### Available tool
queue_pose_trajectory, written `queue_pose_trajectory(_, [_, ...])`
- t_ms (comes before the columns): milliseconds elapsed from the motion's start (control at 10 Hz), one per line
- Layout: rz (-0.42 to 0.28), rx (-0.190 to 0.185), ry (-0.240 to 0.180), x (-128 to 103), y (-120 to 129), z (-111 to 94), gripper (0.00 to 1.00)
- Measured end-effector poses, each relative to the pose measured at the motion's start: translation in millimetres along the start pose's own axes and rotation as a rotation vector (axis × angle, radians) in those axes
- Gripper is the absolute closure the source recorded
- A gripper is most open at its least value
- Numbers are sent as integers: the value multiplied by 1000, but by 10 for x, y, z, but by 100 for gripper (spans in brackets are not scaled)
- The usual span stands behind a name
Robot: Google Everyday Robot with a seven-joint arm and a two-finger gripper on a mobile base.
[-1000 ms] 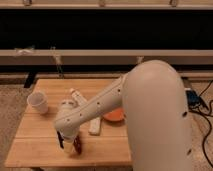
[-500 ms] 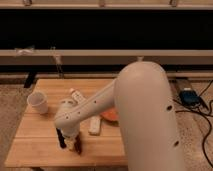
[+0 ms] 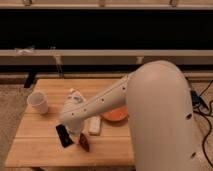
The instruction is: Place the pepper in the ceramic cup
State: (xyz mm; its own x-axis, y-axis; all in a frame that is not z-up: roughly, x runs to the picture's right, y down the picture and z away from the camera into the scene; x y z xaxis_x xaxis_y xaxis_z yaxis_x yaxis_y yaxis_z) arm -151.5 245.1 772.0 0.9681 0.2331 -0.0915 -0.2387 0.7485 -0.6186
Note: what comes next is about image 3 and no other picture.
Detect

- **What you should do**: Print the material precisely as given, dropping any images it holds.

- **Finished exercise**:
### Available tool
queue_pose_trajectory, written `queue_pose_trajectory(_, [_, ...])`
- t_ms (comes before the columns): milliseconds elapsed from the motion's start (control at 10 Hz), one per line
- Layout: rz (-0.42 to 0.28), rx (-0.190 to 0.185), ry (-0.240 to 0.180), x (-128 to 103), y (-120 to 129), z (-111 to 94), gripper (0.00 to 1.00)
- Measured end-effector poses, each relative to the pose measured at the motion's start: translation in millimetres along the start pose's own axes and rotation as a rotation vector (axis × angle, radians) in those axes
- Gripper is the absolute closure the source recorded
- A gripper is most open at its least value
- Numbers are sent as integers: the value multiplied by 1000, but by 10 for x, y, z, but by 100 for gripper (spans in brackets are not scaled)
- The usual span stands behind a name
Robot: Google Everyday Robot with a seven-joint arm and a two-finger gripper on a mobile base.
[-1000 ms] 
[-500 ms] 
[+0 ms] 
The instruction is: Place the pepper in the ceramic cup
State: (xyz mm; its own x-axis, y-axis; all in a frame that is not z-up: roughly, x runs to the picture's right, y down the picture and z away from the camera into the scene; x y z xaxis_x xaxis_y xaxis_z yaxis_x yaxis_y yaxis_z) arm -151.5 245.1 772.0 0.9681 0.2331 -0.0915 -0.2387 0.7485 -0.6186
Note: what comes next is about image 3 and no other picture.
Detect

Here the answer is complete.